_PROBLEM TO SOLVE_
Find the string "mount" in the listing and report every line that has it.

_INFORMATION SUPPLIED_
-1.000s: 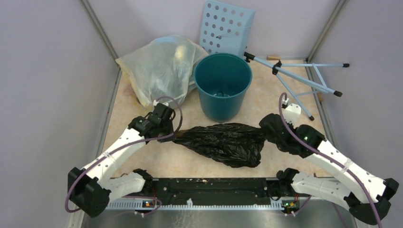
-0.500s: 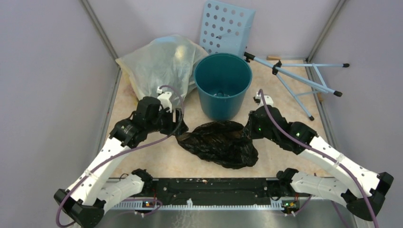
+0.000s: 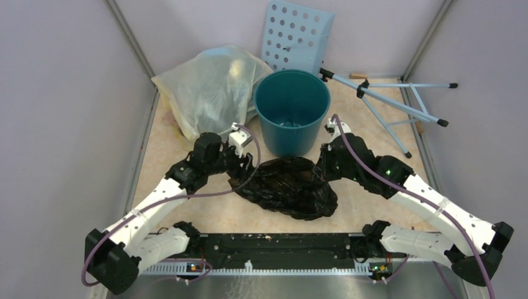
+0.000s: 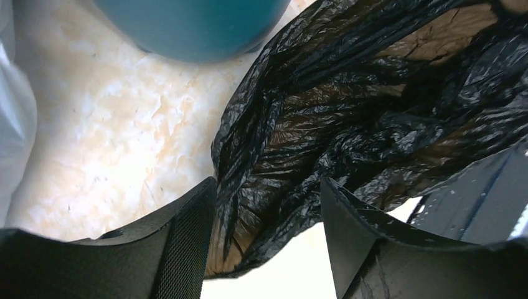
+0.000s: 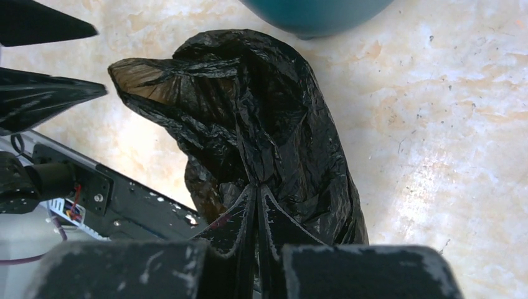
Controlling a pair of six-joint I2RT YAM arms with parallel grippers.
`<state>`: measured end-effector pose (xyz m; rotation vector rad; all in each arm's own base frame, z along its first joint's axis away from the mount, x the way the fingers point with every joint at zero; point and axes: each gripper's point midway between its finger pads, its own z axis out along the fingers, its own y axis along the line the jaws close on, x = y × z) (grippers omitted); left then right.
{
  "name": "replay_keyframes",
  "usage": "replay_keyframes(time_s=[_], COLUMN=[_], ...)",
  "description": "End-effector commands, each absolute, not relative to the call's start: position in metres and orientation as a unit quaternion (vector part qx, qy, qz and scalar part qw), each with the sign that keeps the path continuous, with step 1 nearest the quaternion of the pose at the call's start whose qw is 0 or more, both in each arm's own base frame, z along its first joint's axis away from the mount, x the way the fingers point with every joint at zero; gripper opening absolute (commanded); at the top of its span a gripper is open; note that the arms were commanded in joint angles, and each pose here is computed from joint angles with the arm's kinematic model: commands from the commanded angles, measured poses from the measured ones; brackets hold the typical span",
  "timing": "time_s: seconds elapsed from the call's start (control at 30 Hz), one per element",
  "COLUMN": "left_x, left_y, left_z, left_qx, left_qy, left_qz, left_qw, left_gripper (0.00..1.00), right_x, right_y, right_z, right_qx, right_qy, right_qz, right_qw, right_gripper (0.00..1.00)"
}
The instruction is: Put the trash bags into the trash bin
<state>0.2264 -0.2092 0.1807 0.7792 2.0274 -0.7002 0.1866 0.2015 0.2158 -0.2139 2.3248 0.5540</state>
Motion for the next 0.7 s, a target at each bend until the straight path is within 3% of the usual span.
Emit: replay_keyframes(time_s=[0.0, 0.27, 0.53, 0.67], left_x=[0.245, 0.26, 0.261, 0.267], left_y=[-0.23, -0.232, -0.237, -0.229], left_z=[0.186, 0.135, 0.101, 0.08], left_qx=[0.415, 0.433, 0.434, 0.403], left_qy=[0.734, 0.769, 0.789, 0.823], left_qz=[-0.271, -0.247, -0.255, -0.23], left_qw=[0.465, 0.401, 0.352, 0.328], left_gripper=[0.67, 0.6, 0.63, 0.56], right_x=[0.189, 0.185, 0.185, 0.186], right_y=[0.207, 0.211, 0.215, 0.215], right_z=[0.243, 0.239, 0.23, 0.227], right_qx=[-0.067, -0.058, -0.045, -0.044], right_qy=[0.89, 0.892, 0.895, 0.896], right_qz=[0.246, 0.26, 0.265, 0.263], right_qw=[0.379, 0.366, 0.356, 0.356], right_gripper=[0.01, 0.01, 0.01, 0.01])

_RESPONSE TO THE TASK_
`<state>`: measured end-effector pose (xyz m; rotation vector rad; all in each arm's own base frame, z along its first joint's axis away from the mount, x the way the fingers point with every joint at zero; point and axes: each gripper's point midway between its finger pads, its own z axis out along the fingers, its own y axis along the line the jaws close on, x = y × z) (grippers omitted); left then right.
  "description": "End-effector commands, each absolute, not relative to the call's start: position in metres and orientation as a unit quaternion (vector part qx, qy, qz and scalar part qw), each with the sign that keeps the path continuous, with step 1 nearest the quaternion of the pose at the call's start whose qw is 0 or more, both in each arm's own base frame, z along its first joint's axis away from the mount, x the way the fingers point with every joint at zero; gripper opening absolute (commanded); at the top of its span a gripper is open; note that the arms were commanded in joint angles, and each pose here is computed from joint angles with the arm's kinematic model: commands from the commanded angles, measured poses from the measured ones; brackets hold the typical span",

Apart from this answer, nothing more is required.